Using high-resolution transmission electron microscopy, the researchers searched the brain slices. They identified endogenous, angular magnetite particles, which ranged in diameter from 50 to 150 nanometers, as well as spherical particles that ranged from less than 5 nanometers to more than 100 nanometers. The researchers believed these spherical compounds came from particulate matter in the air, Maher said.
Both in shape and in texture, these round magnetite particles resembled magnetite particles from roadside particulate matter, “and some of the particles have some very distinctive surface textures,” Maher said. Moreover, the magnetite particles “co-occur with other rather exotic metals, [which] are not metals that you would expect normally to find in the human brain,” she added. The researchers hypothesize that magnetite particles from the air are inhaled and enter the brain via the olfactory bulb, a neuronal gateway to the brain that does not have the same blood-brain barrier protection that other brain regions do, Maher said.
Dobson noted that a causal link between magnetite particles of any type and neurodegeneration has not been established.

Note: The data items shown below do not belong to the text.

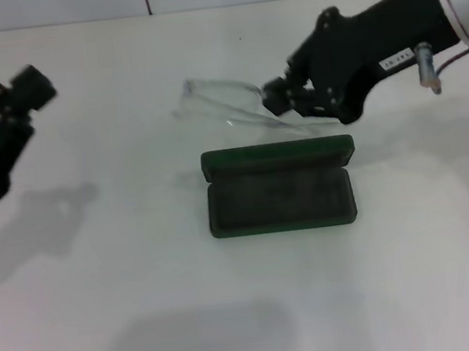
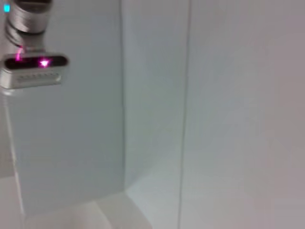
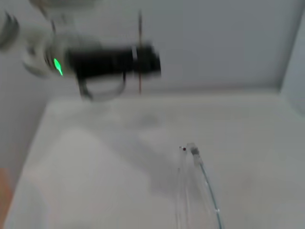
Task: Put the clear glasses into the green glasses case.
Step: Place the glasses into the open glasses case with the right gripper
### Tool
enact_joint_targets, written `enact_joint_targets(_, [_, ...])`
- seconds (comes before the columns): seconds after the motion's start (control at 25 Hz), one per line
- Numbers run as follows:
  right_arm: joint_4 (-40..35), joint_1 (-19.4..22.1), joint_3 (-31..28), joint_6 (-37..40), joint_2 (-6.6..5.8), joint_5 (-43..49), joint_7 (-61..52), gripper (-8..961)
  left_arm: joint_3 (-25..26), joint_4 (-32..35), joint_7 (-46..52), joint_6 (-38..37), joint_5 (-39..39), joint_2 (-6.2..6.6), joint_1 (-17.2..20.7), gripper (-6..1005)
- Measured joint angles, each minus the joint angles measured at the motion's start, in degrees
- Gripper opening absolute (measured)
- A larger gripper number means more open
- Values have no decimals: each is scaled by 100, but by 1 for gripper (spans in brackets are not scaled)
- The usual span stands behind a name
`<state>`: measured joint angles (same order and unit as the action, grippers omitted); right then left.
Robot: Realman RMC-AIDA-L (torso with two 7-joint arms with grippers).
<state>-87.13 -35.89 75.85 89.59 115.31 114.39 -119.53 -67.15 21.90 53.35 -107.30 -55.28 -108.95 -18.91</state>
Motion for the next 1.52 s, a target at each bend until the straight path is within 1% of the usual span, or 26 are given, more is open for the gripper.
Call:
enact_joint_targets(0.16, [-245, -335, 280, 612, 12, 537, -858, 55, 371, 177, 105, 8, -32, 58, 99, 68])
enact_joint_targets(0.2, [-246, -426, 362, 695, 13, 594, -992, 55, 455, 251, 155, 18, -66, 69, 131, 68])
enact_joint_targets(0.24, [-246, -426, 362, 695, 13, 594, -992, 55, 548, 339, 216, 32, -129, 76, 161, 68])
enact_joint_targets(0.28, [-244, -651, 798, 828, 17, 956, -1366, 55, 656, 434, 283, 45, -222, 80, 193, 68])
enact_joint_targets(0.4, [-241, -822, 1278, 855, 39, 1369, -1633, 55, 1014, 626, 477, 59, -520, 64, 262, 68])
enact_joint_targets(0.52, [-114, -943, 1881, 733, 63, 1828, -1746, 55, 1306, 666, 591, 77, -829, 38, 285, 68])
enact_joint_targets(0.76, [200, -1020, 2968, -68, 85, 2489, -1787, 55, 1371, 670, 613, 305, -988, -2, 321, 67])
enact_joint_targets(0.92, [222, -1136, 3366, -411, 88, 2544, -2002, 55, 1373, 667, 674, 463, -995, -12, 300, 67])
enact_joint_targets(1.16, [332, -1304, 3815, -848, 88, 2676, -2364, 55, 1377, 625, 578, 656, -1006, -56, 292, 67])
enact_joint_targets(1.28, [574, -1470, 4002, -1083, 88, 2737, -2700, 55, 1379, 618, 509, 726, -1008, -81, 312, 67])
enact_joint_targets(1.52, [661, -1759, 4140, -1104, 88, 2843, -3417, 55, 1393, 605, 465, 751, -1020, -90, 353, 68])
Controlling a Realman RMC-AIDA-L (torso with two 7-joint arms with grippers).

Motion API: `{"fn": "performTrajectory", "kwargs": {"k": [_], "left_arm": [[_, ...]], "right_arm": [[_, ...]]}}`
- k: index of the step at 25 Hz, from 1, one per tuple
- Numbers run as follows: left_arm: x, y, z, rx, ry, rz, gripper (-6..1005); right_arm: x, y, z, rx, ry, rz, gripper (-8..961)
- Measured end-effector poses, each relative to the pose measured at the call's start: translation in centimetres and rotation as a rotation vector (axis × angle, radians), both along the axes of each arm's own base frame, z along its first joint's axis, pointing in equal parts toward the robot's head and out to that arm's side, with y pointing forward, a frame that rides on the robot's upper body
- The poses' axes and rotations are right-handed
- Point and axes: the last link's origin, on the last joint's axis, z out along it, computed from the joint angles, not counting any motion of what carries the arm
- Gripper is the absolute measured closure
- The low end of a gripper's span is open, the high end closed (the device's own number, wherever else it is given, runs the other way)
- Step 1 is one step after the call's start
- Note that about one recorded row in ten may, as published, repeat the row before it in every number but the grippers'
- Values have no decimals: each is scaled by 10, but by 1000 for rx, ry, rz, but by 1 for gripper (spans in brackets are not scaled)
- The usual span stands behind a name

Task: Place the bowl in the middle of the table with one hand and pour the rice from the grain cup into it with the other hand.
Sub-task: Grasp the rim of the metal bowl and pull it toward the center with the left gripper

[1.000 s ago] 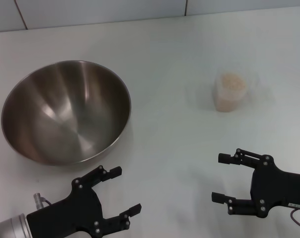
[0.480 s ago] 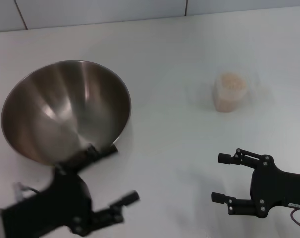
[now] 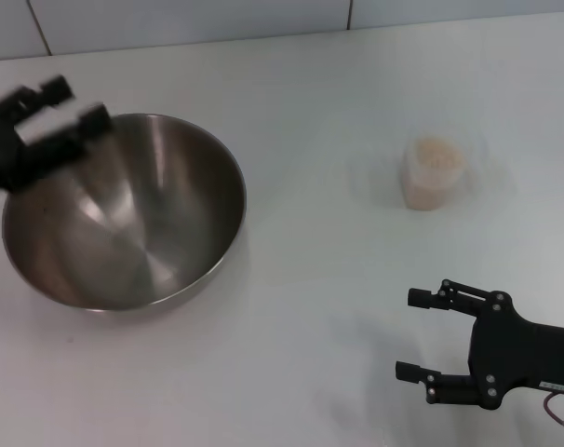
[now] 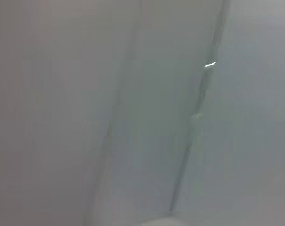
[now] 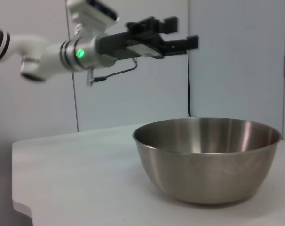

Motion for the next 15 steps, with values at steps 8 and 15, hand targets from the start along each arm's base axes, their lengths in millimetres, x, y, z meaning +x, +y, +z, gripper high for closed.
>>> {"fn": "performTrajectory", "kwargs": {"k": [8, 15], "left_arm": [[-14, 46, 39, 50, 181, 370, 138], [-26, 70, 17, -102, 415, 487, 142]], "right_arm": [[-2, 3, 0, 0, -2, 10, 137], [-2, 4, 1, 4, -2, 14, 138]]}}
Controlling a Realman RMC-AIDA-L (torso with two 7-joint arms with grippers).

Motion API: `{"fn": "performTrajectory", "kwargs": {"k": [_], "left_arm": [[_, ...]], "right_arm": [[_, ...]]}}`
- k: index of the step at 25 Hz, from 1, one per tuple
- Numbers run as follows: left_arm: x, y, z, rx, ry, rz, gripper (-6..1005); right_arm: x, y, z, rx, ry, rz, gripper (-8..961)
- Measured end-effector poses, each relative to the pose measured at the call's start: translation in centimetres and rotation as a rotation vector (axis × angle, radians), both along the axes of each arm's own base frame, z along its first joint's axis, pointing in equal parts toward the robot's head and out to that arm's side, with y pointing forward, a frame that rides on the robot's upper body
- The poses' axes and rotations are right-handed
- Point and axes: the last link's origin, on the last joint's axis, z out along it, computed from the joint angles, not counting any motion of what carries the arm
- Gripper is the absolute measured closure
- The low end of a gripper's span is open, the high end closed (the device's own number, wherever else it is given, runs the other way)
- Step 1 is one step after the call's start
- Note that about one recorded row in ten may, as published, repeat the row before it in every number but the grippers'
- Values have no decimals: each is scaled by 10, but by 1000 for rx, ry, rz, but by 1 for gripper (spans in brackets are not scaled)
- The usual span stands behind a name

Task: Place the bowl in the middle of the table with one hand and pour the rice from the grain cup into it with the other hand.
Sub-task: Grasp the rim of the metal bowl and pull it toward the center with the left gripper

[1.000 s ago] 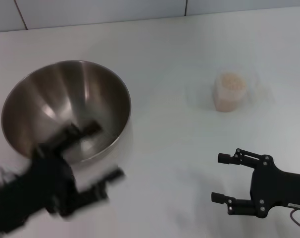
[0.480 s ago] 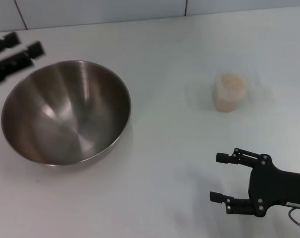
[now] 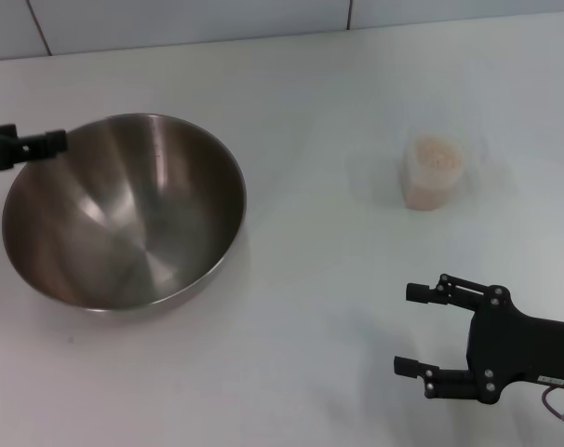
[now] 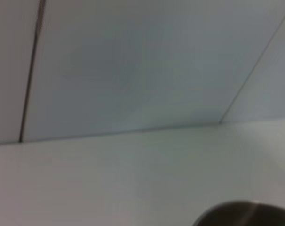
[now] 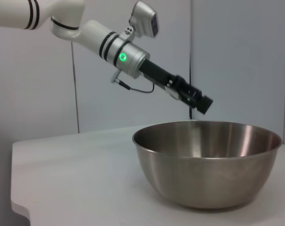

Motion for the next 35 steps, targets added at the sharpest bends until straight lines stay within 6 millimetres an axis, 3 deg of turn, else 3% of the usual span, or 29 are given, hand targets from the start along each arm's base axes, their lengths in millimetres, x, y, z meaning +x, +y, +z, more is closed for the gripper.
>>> {"fn": "performTrajectory", "kwargs": {"k": [12, 21, 26, 33, 35], "left_arm": [[-7, 6, -25, -114, 158, 42, 167], [-8, 5, -29, -100, 138, 49, 187], [-5, 4, -30, -116, 131, 46, 464], [1, 5, -36, -164, 113, 40, 678], [4, 6, -36, -171, 105, 46, 808]], "right_arm": [[-1, 2, 0, -2, -3, 7, 137], [0, 0, -1, -3, -1, -1, 137], [-1, 1, -1, -4, 0, 2, 138], [-1, 2, -1, -4, 0, 6, 138], [-2, 2, -1, -3, -1, 7, 138]]}}
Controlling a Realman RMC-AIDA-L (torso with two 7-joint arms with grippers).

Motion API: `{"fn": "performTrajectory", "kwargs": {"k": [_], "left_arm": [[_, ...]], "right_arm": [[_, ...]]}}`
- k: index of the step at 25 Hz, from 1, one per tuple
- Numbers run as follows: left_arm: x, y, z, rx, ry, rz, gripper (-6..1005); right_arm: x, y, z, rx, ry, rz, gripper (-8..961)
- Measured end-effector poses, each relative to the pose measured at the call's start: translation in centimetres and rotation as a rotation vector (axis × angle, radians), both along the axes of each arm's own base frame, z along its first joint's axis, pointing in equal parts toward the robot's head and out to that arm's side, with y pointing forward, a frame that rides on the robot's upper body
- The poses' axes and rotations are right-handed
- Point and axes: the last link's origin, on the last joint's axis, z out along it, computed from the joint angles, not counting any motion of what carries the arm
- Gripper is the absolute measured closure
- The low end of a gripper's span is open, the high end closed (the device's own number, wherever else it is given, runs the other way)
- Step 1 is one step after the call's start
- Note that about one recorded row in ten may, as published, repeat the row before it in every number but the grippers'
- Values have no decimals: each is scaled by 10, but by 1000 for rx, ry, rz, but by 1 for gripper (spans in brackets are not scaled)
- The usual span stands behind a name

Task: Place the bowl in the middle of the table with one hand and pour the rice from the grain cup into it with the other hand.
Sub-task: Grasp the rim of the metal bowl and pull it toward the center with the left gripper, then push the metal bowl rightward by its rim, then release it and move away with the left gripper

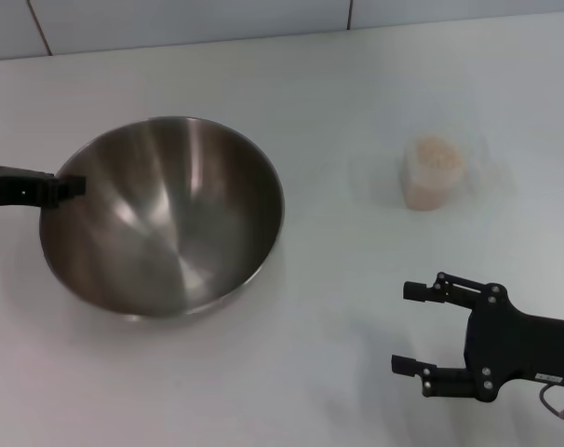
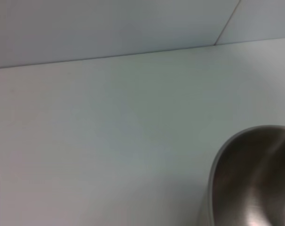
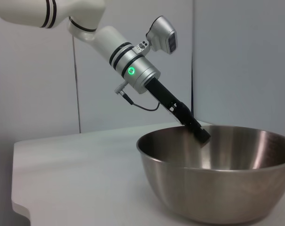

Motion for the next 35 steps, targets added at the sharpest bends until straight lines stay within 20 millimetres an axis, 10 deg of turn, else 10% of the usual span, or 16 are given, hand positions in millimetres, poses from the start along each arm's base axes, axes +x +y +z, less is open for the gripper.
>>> {"fn": "performTrajectory", "kwargs": {"k": [15, 25, 35], "left_arm": [[25, 24, -2, -20, -82, -10, 952], [67, 61, -42, -28, -31, -120, 951], [64, 68, -49, 7, 10, -137, 951]], "right_arm": [[0, 0, 0, 0, -2, 2, 139], [-1, 2, 0, 0, -2, 8, 138], [-3, 5, 0, 0, -2, 15, 138]]}}
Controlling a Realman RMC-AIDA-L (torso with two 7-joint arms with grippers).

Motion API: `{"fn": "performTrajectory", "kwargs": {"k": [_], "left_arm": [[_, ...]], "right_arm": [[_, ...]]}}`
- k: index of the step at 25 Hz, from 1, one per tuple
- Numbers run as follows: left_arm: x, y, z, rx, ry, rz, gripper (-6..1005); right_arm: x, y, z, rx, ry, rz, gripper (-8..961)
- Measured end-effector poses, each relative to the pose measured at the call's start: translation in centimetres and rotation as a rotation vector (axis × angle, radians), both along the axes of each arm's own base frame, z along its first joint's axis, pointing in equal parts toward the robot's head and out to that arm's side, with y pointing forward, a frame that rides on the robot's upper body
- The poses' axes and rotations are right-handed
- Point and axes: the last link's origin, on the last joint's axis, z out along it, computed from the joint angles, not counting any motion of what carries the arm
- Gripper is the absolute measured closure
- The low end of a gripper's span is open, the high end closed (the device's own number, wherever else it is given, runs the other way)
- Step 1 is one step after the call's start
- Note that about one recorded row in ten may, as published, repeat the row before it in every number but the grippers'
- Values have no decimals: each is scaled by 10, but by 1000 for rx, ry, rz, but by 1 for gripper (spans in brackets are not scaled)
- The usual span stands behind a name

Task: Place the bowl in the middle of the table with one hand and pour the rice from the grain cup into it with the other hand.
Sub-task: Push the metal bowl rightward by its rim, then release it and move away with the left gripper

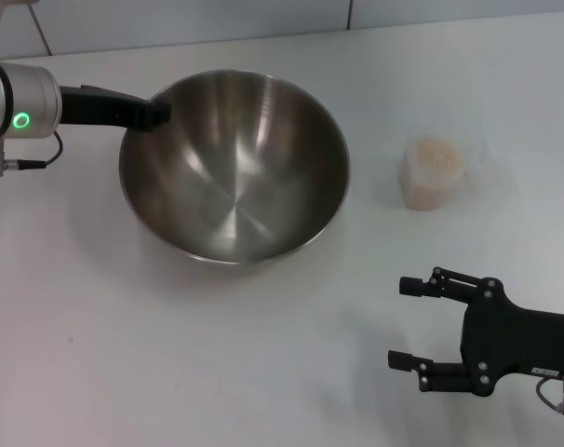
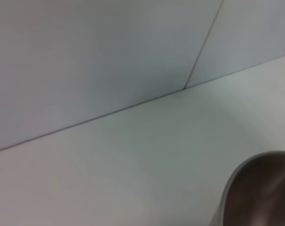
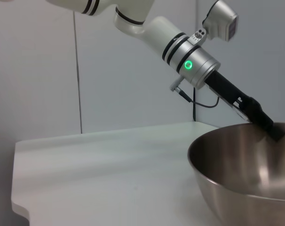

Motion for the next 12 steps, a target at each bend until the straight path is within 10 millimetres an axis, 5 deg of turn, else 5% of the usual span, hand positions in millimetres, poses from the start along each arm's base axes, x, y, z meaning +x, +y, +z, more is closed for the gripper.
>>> {"fn": "performTrajectory", "kwargs": {"k": [10, 12], "left_arm": [[-5, -5, -2, -14, 8, -23, 950], [-3, -6, -1, -25, 15, -52, 876]], "right_arm": [[0, 0, 0, 0, 2, 0, 138], [0, 0, 0, 3, 5, -4, 138]]}}
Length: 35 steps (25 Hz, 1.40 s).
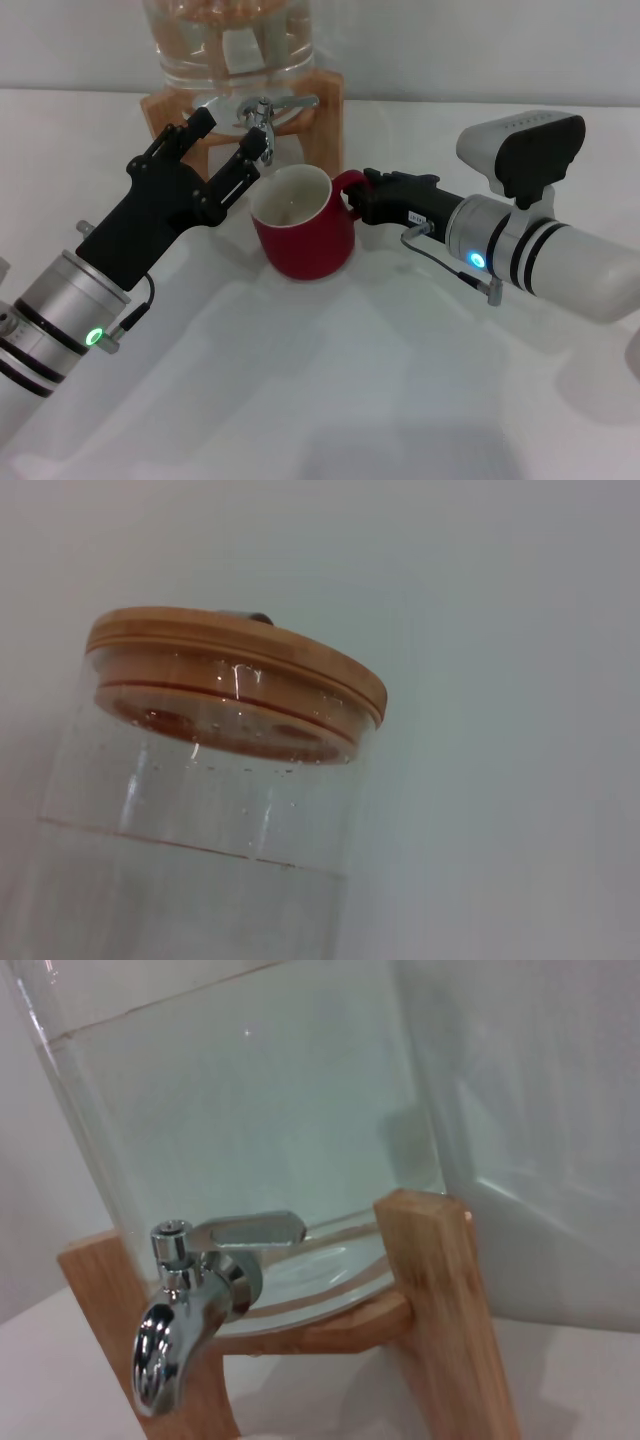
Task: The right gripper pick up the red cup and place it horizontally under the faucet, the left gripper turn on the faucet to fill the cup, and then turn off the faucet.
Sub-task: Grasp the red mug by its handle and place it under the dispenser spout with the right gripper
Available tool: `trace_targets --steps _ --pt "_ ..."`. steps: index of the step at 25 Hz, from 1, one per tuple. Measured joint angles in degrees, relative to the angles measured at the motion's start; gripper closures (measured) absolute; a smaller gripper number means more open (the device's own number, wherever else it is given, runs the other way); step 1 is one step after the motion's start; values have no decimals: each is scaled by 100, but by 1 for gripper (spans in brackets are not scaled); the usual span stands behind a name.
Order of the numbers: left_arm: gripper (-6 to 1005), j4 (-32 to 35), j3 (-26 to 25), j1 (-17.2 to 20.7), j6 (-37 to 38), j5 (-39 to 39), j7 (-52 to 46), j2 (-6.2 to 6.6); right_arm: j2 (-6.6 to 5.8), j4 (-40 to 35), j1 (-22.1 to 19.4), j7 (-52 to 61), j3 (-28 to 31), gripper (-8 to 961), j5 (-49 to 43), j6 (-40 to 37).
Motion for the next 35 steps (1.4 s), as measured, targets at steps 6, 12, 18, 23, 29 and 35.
trace_targets --steps 6,12,18,23,29,35 --pt "243 1 -4 -3 16 0 0 0 0 -14 -22 0 0 680 0 10" --pt "242 1 -17 -12 23 0 0 0 0 -8 -16 -1 -90 601 -46 68" --pt "242 -11 -29 9 23 0 0 0 0 21 9 -2 -141 427 -34 77" --pt "243 -16 -36 11 17 0 0 0 0 21 68 -4 -91 263 170 41" --pt "243 -25 -35 14 12 0 0 0 0 -20 104 -3 -91 216 434 28" --pt "242 -26 -35 20 12 0 0 0 0 -28 104 -4 -92 219 478 24"
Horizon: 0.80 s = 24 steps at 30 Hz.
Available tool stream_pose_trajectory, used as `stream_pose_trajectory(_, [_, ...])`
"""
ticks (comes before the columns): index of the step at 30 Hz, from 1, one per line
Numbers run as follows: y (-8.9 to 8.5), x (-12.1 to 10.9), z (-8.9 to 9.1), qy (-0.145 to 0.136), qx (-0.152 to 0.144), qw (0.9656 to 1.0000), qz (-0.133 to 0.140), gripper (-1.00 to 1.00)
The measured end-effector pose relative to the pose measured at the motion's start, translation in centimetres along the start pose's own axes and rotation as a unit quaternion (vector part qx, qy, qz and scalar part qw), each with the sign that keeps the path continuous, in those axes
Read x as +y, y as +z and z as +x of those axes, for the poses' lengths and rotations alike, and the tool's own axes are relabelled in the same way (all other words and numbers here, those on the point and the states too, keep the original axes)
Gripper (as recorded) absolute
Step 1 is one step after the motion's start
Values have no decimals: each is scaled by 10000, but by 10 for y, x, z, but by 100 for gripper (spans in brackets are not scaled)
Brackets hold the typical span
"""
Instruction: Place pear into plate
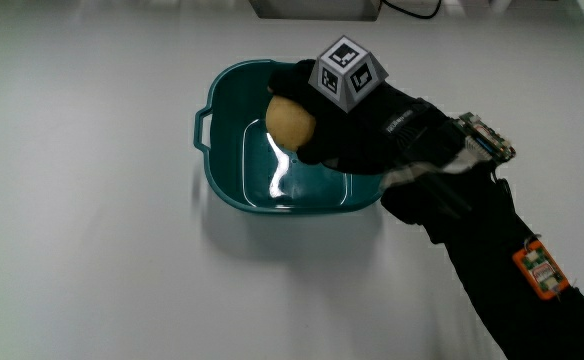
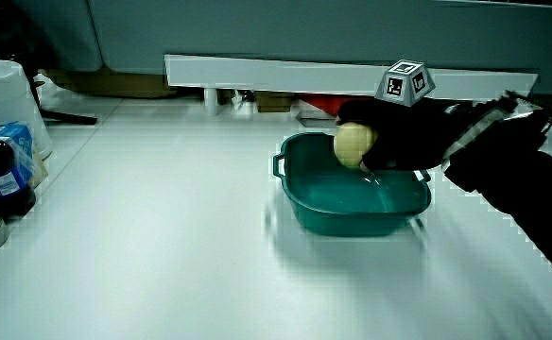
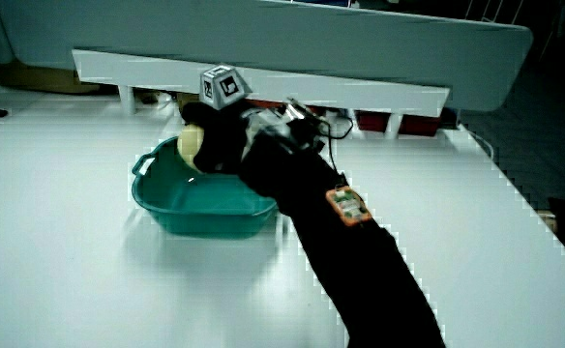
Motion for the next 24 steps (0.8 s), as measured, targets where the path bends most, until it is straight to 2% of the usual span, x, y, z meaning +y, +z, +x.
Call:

However “mechanisms proposed for a potential role in neurodegeneration would be the pretty much the same for both types of particles,” he added.
Although researchers do not know if environmentally derived magnetite has the same effects as endogenous magnetite on neuron health, “it would be foolish to ignore the possibility that it could be creating an additional health hazard for humans,” Maher said.
The study “gives an explanation for the high abundance of magnetite in the brain and, in turn, points towards its connection with Alzheimer’s,” Jordi Soriano, a University of Barcelona biophysicist who has studied magnetite’s effects on neurons in cell culture and was not involved the present study, told The Scientist in an email.
He noted, however, that the researchers did not sample any brains from people who had lived in nonurban areas, which would be necessary “to prove the connection between pollution and magnetic nanoparticles accumulation and structure.” This type of epidemiological study correlating likely magnetite exposure and neurodegenerative disease is one area for future research, Maher said.
B. Maher et al., “Magnetite pollution nanoparticles in the human brain,” PNAS, doi:10.1073/pnas.1605941113, 2016.